We do not know exactly what Benedict saw and experienced in the Eternal City, but Pope Gregory recounts that “seeing many go along the treacherous paths of vice, Benedict withdrew his foot, fearing that in pursuing worldly knowledge, he too might fall into such a horrible abyss.” Thus, “he left his father’s house and possessions, and, wishing to please God alone, sought the habit of monastic life,” says his biographer.
While many hermits went to Egypt and Asia Minor to join other hermits and form communities in the desert, Benedict simply walked for several days until he found a cave in Subiaco, 70 kilometres east of Rome, where he began to lead a life of solitude and prayer. There, he lived for three years, assisted only by a monk friend who occasionally brought him food.
The Poison of the Monks
Despite his secluded life, his presence began to be felt in the region, and some monks who had just lost their abbot asked Benedict to take his place. Overcoming his initial resistance, he agreed and moved in with the monks. Soon, his rigorous and strict lifestyle clashed with the moral laxity of those religious men, who ultimately conspired to kill him. One day, they poured poison into a cup of wine intended for their abbot, but when Benedict blessed it with the sign of the cross, the cup shattered into a thousand pieces.

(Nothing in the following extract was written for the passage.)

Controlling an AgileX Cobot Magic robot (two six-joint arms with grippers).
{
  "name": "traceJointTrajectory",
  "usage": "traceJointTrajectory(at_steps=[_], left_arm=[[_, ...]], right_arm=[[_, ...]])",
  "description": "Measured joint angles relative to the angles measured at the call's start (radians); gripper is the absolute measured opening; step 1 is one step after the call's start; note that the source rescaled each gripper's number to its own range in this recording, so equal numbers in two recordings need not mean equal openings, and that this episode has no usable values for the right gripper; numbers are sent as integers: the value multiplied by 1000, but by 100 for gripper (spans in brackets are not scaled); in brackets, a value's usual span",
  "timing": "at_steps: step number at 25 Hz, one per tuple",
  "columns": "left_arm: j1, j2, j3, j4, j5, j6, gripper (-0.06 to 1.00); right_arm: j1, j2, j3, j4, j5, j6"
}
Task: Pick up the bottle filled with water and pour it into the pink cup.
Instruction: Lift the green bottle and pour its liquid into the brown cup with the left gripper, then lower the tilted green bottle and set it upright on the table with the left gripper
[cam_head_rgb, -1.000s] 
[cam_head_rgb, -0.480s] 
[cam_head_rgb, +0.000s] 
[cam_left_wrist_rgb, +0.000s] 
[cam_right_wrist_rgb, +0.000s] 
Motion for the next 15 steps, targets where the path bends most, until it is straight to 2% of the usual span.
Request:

This was one of the first miracles mentioned by St. Gregory in his biography of the saint, but there were many more—from the resurrection of a boy crushed by a wall during the construction of one of his monasteries to the exorcism he performed on a possessed man who could find no peace.
His fame began to grow so much that, gradually, men from all over the Empire who heard of his exploits joined him, as did monks who desired to lead a holy life but could not find it in their respective communities. Over the years, he developed a rule of life that serves as a guide for all Benedictine monasteries to this day. In the year 529, Benedict left Subiaco and founded a new community in a place between Rome and Naples called Cassino, where he lived until his death, 18 years later.
For posterity, St. Benedict left a motto that is applied to the order he founded: ora et labora, “but he never said it just that way,” insists Óscar Jaunsaras, prior of the Benedictine abbey of Leyre. “That can be said to be a summary of his rule, a way to express that the life of a monk consists of work and prayer, and that there is a balance we must maintain,” he adds.
In this sense, St. Benedict teaches us that between the desperate search for a beach where we can lie in the sun doing nothing and the labour slavery in which many of our contemporaries live, there is a middle ground: “We flee from work towards hedonism because we do not understand the purpose of work well. We must perceive it as a way of collaborating with the Creator, who needs our help to keep this world moving forward,” says the monk.
Reflecting on the life of his founder, the prior of Leyre argues that St. Benedict “did not flee the world to hide or avoid difficulties. He took refuge in Subiaco to escape sin and find God, and that is something that can be done in Subiaco and also in the Madrid metro. Carrying God in one’s heart can be done by anyone, regardless of where they are. And in the end, that is all that matters.”